Mittlerweile sind über 100 Anzeigen eingegangen. Davon hätten drei Viertel einen sexuellen Hintergrund, sagte eine Sprecherin der Kölner Polizei am Mittwoch. Täter habe die Polizei noch keine ermittelt. Die Beweisführung gestalte sich als "sehr schwierig", was vor allem an der "Gemengelage" in der Silvesternacht liege. Augenzeugen und Opfer hatten nach den Übergriffen ausgesagt, die Täter seien dem Aussehen nach größtenteils nordafrikanischer oder arabischer Herkunft.
Kölner Polizeipräsident schließt Rücktritt aus
Der Kölner Polizeipräsident Wolfgang Albers hat indes seinen Rücktritt ausgeschlossen. Auf die Frage, ob er im Amt bleibe, sagte er am Mittwoch zu WDR 5: "Aber natürlich. Gerade jetzt bin ich, glaube ich, hier gefragt." Im Hinblick auf den bevorstehenden Karneval sprach Albers von einer "schwierigen Situation" in Köln. "Wir werden uns gut aufstellen, und da bin ich auch gefordert. Deshalb mache ich das hier in Köln. Ich bin hier bei meiner Kölner Polizei."
"Das scheint abgesprochen gewesen zu sein"
Deutschlands Justizminister Heiko Maas dringt darauf, Hinweisen nachzugehen, dass die Übergriffe der Silvesternacht in Köln vorab verabredet gewesen sein könnten. "Das Ganze scheint abgesprochen gewesen zu sein", sagte Maas am Mittwoch im ZDF-"Morgenmagazin". "Es wäre schön, wenn das keine Organisierte Kriminalität wäre, aber ich würde das gerne mal überprüfen, ob es im Hintergrund Leute gibt, die so etwas organisieren." So etwas passiere nicht aus dem Nichts, es müsse jemand dahinterstecken.
Übergriffe an Silvester auch auf Reeperbahn in Hamburg
Auch in Hamburg musste die Polizei harsche Kritik einstecken, nachdem es in der Silvesternacht auf der Reeperbahn zu zahlreichen Übergriffen gegen Frauen gekommen war. Zur Aufklärung wurde nun eine Sonderermittlungsgruppe gebildet, teilte eine Polizeisprecherin am Mittwoch mit. In der Nacht auf den Neujahrstag waren Dutzende junge Frauen auf St. Pauli von Männergruppen umringt, sexuell belästigt und beraubt worden.

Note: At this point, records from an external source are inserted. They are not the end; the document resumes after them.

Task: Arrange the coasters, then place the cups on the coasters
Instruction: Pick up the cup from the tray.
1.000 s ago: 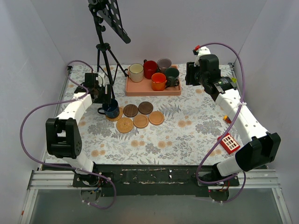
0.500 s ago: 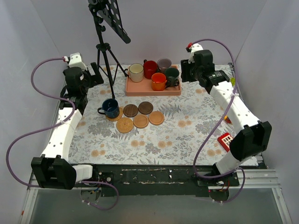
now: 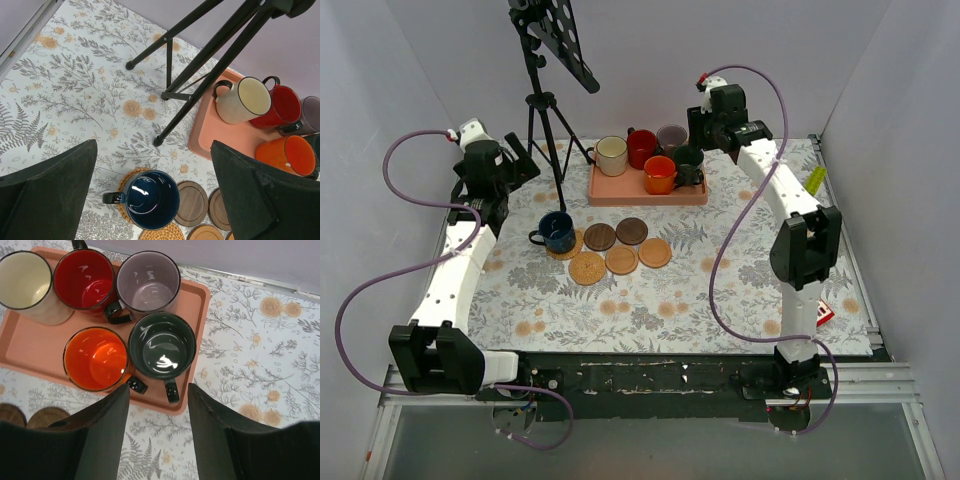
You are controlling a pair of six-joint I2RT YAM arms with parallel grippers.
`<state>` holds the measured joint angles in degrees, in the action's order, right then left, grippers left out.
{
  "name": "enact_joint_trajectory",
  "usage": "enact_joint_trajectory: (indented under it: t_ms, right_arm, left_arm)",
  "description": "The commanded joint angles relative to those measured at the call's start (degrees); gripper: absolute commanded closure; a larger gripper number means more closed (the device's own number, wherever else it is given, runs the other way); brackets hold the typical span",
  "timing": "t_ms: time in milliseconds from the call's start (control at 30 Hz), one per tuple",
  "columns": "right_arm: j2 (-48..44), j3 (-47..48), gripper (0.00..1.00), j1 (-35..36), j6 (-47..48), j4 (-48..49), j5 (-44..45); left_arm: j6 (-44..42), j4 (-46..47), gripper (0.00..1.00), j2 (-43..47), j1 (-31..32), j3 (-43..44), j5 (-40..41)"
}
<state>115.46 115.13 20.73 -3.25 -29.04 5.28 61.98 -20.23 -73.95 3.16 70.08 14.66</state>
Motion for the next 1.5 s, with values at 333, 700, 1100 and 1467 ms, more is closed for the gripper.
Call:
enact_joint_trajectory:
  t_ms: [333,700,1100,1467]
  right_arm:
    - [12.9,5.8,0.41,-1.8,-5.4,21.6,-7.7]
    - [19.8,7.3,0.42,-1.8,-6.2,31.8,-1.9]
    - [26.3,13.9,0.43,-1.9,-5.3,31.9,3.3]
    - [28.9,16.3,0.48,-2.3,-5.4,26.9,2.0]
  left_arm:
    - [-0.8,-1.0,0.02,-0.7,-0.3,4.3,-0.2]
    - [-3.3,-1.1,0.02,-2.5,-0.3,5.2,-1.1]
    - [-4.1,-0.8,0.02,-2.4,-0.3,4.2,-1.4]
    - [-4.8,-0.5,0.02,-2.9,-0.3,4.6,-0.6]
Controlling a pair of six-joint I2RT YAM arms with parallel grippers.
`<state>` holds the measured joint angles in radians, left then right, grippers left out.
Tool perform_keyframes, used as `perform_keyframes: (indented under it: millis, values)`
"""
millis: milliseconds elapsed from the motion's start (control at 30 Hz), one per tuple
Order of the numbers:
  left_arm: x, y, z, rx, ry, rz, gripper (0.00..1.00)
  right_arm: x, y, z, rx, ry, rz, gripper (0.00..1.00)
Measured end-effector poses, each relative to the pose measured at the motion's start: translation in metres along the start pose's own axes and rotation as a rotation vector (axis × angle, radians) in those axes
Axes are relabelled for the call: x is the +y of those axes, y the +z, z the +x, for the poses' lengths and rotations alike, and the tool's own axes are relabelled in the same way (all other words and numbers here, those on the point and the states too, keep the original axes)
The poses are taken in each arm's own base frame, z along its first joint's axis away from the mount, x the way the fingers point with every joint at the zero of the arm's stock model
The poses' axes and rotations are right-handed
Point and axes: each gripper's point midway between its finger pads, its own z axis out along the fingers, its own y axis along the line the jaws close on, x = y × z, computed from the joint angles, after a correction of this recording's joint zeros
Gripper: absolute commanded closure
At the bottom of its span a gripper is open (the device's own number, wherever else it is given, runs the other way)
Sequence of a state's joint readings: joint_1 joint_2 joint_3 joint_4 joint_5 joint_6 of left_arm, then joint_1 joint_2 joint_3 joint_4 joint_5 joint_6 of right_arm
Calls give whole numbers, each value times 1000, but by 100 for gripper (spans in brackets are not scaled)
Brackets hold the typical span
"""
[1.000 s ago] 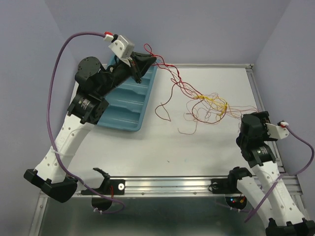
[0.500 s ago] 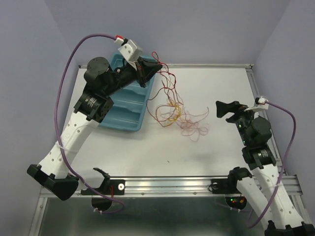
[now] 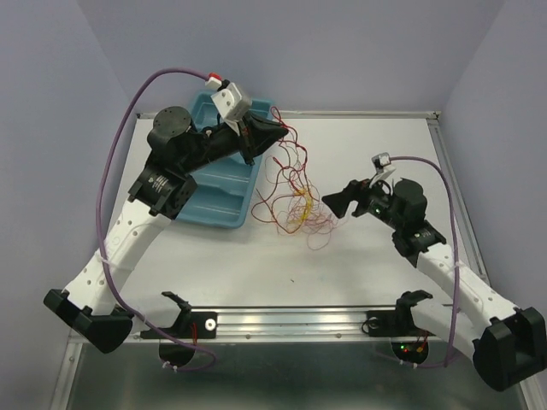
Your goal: Untangle the cables
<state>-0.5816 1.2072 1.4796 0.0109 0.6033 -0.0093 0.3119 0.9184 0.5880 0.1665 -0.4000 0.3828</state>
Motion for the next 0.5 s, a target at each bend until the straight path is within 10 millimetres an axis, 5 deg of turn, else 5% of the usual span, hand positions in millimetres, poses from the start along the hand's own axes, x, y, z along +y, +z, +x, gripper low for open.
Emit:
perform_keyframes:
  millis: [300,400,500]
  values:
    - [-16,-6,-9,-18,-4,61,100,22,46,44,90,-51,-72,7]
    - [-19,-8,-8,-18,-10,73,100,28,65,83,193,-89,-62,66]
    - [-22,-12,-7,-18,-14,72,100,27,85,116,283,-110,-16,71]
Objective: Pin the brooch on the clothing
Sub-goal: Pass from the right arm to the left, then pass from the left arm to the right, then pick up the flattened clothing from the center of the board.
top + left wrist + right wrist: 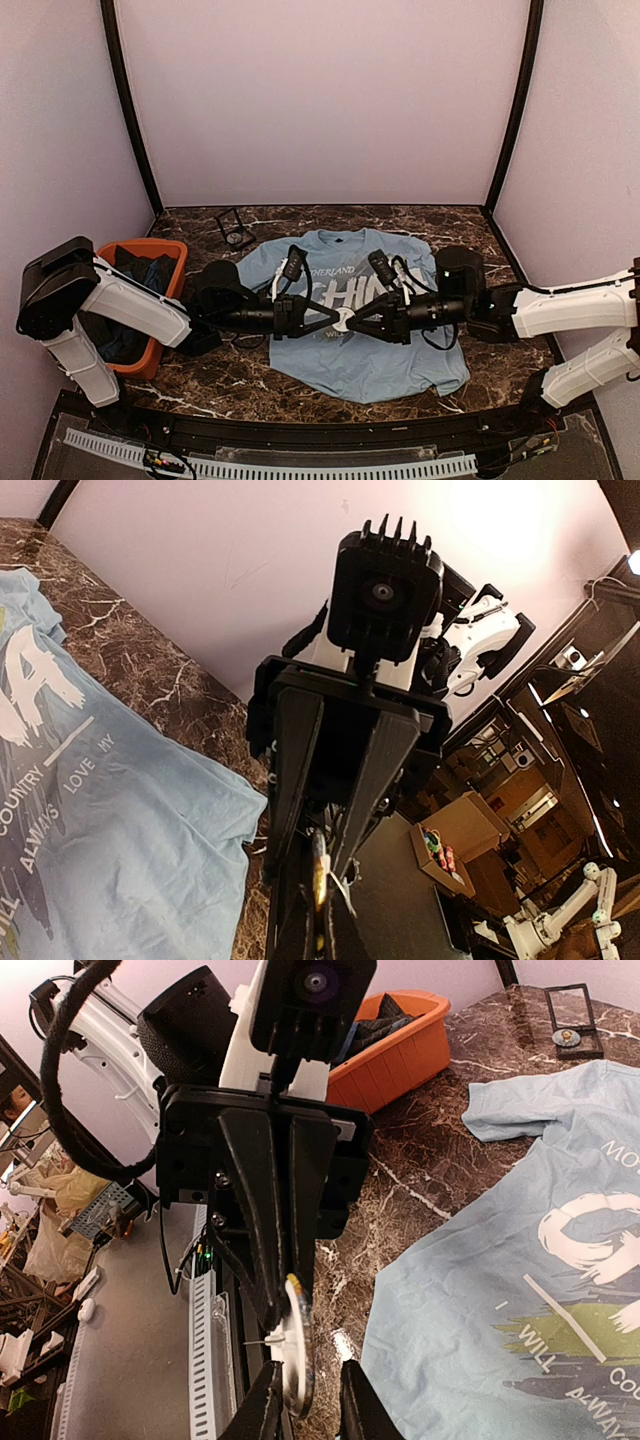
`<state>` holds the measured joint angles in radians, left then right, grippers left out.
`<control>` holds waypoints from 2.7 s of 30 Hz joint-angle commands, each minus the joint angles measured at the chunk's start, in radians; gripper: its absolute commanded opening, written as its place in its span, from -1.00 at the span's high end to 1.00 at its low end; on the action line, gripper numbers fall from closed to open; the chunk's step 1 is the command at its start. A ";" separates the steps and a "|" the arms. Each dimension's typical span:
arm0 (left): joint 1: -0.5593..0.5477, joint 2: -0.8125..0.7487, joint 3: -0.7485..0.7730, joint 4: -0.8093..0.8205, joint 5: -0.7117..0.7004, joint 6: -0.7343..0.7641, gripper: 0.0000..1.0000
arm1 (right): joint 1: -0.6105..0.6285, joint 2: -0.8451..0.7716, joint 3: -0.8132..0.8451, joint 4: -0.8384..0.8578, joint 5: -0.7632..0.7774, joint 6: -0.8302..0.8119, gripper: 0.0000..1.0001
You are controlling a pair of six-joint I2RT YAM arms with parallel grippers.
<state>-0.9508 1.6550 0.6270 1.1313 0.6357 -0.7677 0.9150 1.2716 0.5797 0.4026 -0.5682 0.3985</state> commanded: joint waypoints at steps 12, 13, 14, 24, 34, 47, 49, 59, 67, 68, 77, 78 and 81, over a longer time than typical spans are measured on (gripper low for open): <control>0.004 -0.012 -0.003 0.032 0.012 -0.010 0.99 | -0.007 0.008 0.065 0.008 -0.024 -0.015 0.85; 0.003 -0.013 -0.002 0.032 0.010 -0.010 0.98 | -0.007 0.009 0.065 0.007 -0.025 -0.015 0.83; 0.004 -0.014 -0.001 0.031 0.009 -0.010 0.98 | -0.007 0.009 0.065 0.005 -0.025 -0.015 0.79; 0.004 -0.016 -0.005 0.040 0.000 -0.013 0.99 | -0.007 -0.001 0.040 0.002 -0.013 -0.018 0.66; 0.003 -0.018 -0.010 0.050 -0.007 -0.017 0.99 | -0.008 -0.002 0.013 0.020 -0.006 -0.014 0.71; 0.003 -0.004 -0.010 0.072 0.001 -0.027 0.98 | -0.008 -0.001 0.012 0.033 -0.002 -0.006 0.78; 0.003 0.000 -0.012 0.075 0.004 -0.028 0.99 | -0.009 0.000 0.018 0.035 -0.005 -0.007 0.85; 0.053 -0.049 -0.048 0.073 -0.003 -0.029 0.16 | -0.019 -0.007 0.046 -0.052 0.096 -0.014 1.00; 0.259 -0.324 0.107 -0.670 -0.125 0.300 -0.85 | -0.040 -0.032 0.196 -0.288 0.277 -0.089 1.00; 0.260 -0.356 0.172 -0.840 -0.169 0.388 -0.90 | -0.043 -0.023 0.223 -0.317 0.288 -0.104 1.00; 0.270 -0.310 0.408 -1.195 -0.564 0.792 -0.98 | -0.115 0.085 0.424 -0.462 0.355 -0.090 1.00; 0.270 -0.280 0.421 -1.196 -0.586 0.849 -0.98 | -0.125 0.091 0.435 -0.466 0.346 -0.084 1.00; 0.271 -0.216 0.443 -1.190 -0.621 0.931 -0.98 | -0.145 0.104 0.462 -0.482 0.340 -0.072 1.00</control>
<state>-0.6849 1.3537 1.0458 0.0753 0.1390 -0.0544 0.7963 1.3552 0.9943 -0.0223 -0.2329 0.3130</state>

Die Täter sollen Männer im Alter zwischen 20 und 40 Jahren "mit südländischem oder arabischem Aussehen" gewesen sein. Bis zum Dienstag gingen bei der Polizei 27 Anzeigen von Opfern ein. Die Beamten riefen mögliche weitere betroffene Frauen und Zeugen auf, sich zu melden. Ob es einen Zusammenhang oder Absprachen mit den Tätern von Köln gibt, war noch unklar.
Alice Schwarzer sieht Folge "einer falschen Toleranz"

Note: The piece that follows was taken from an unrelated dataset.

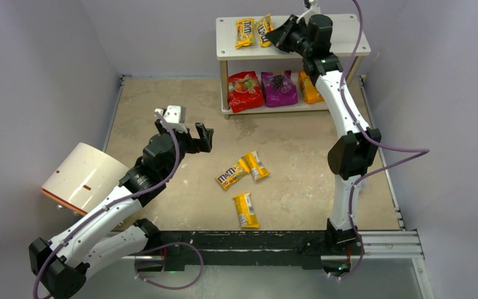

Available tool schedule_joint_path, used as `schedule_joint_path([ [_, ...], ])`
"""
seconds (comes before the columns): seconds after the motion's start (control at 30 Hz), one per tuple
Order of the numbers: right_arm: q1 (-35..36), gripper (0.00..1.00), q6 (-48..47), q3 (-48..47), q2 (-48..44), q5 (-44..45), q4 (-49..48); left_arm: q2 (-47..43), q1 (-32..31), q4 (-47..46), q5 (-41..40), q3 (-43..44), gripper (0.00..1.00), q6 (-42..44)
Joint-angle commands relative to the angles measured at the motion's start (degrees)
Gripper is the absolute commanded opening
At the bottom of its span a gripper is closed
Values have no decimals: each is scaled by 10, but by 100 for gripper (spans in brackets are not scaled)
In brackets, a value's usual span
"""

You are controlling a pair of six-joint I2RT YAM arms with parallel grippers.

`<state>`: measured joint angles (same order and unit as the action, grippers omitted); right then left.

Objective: Place and organize the candy bags onto the shelf

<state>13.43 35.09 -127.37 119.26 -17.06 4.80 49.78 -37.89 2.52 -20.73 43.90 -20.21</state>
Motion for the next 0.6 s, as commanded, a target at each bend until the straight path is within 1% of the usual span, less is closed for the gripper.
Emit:
schedule_joint_path([
  [0.0,-2,13,10,10,-22,-6,-9,-13,4,-5,-22,-4,100,-2],
  [0.07,-2,13,19,23,-28,-2,-12,-13,4,-3,-25,-3,100,-4],
  [0.17,-2,15,32,49,-43,30,-19,-12,4,1,-34,-2,100,-9],
  [0.23,-2,21,50,79,-57,40,-33,-11,4,6,-39,1,100,-13],
  [0.3,-2,32,59,102,-72,50,-45,-11,4,12,-42,4,100,-13],
  [0.4,-2,34,54,101,-81,59,-38,-10,4,15,-50,5,100,-15],
  [0.5,-2,48,45,103,-98,73,-27,-9,4,22,-54,7,100,-20],
  [0.57,-2,55,45,118,-120,87,-20,-11,4,23,-51,6,100,-21],
])
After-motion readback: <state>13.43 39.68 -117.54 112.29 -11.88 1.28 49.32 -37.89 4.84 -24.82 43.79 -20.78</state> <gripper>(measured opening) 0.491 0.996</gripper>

Die Frauenrechtlerin Alice Schwarzer hat die massiven Übergriffe in Köln als Folge einer falschen Toleranz und gescheiterten Integration bezeichnet. In der feministischen Zeitschrift "Emma" schrieb die Kölner Publizistin: "Die jungen Männer, die in der Silvesternacht den Terror in Köln gemacht haben, spielen Krieg mitten in Europa."

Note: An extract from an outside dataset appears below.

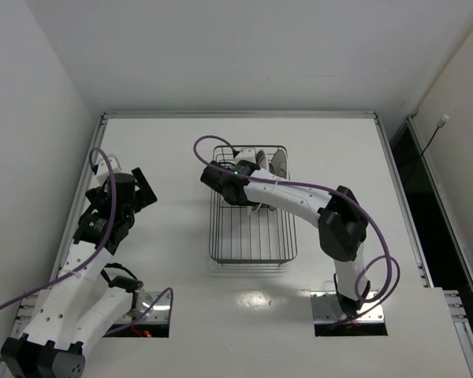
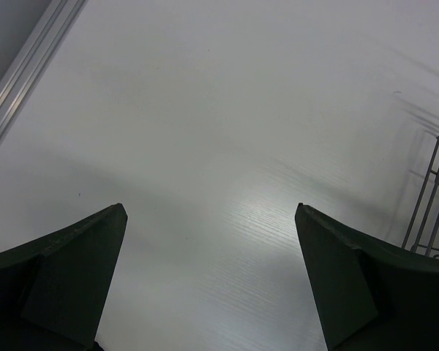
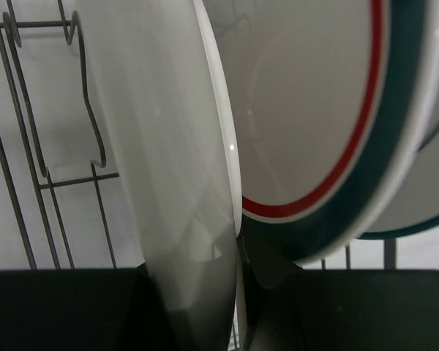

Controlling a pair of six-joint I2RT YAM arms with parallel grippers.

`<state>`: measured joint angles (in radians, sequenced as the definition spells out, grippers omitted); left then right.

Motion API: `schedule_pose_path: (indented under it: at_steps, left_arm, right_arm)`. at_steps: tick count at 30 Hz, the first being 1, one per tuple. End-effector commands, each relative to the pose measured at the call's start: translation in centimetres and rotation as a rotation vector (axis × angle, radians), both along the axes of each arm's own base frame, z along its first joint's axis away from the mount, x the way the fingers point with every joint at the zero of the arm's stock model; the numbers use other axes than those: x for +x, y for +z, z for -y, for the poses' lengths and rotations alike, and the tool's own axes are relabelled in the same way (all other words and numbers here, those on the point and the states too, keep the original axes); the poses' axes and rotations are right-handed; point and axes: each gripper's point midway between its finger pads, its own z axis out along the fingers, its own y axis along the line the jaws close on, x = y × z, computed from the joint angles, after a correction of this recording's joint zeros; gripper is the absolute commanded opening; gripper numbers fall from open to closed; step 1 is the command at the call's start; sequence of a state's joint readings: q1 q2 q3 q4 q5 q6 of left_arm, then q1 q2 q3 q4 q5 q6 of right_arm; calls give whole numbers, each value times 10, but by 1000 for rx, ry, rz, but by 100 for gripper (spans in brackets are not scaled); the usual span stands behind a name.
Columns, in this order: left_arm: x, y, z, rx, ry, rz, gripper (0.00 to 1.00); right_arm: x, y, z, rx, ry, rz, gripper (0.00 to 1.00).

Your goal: Load the plates into the dish rack

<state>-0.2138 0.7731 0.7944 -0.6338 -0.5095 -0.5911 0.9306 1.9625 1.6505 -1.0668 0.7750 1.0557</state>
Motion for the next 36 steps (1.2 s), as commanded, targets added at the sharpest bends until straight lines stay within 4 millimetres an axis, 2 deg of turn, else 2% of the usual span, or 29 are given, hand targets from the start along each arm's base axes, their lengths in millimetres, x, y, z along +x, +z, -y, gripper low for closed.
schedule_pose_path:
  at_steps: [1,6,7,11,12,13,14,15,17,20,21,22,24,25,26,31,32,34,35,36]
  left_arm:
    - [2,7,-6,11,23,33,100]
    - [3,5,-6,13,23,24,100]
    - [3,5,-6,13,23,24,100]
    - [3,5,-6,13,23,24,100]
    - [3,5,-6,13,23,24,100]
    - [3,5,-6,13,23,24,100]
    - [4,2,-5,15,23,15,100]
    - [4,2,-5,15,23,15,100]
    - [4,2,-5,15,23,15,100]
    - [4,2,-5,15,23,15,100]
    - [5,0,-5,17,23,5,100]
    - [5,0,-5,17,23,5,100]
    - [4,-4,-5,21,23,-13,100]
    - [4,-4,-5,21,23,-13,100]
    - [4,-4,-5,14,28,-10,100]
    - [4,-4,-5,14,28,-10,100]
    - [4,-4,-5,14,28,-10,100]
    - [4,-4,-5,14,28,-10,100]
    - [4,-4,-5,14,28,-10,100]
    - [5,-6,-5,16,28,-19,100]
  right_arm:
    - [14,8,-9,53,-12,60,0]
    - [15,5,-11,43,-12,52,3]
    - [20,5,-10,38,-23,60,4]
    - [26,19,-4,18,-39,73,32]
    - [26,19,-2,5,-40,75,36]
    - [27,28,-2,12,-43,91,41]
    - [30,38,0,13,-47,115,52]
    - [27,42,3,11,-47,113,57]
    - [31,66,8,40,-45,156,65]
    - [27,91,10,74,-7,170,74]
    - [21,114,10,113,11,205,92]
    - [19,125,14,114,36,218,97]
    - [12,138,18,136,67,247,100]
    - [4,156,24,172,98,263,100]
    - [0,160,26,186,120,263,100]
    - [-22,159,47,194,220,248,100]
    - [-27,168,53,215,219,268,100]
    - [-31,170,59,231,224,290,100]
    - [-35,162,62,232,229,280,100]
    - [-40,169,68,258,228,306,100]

Und: "Unter ihnen werden die Flüchtlinge von heute in einer extremen Minderheit gewesen sein, wenn überhaupt. Die Mehrheit sind Flüchtlinge von gestern bzw. Migranten und ihre Söhne." Nach Einschätzung Schwarzers sind diese "das triste Produkt einer gescheiterten, ja nie auch nur wirklich angestrebten Integration. Sie sind das Produkt einer falschen Toleranz".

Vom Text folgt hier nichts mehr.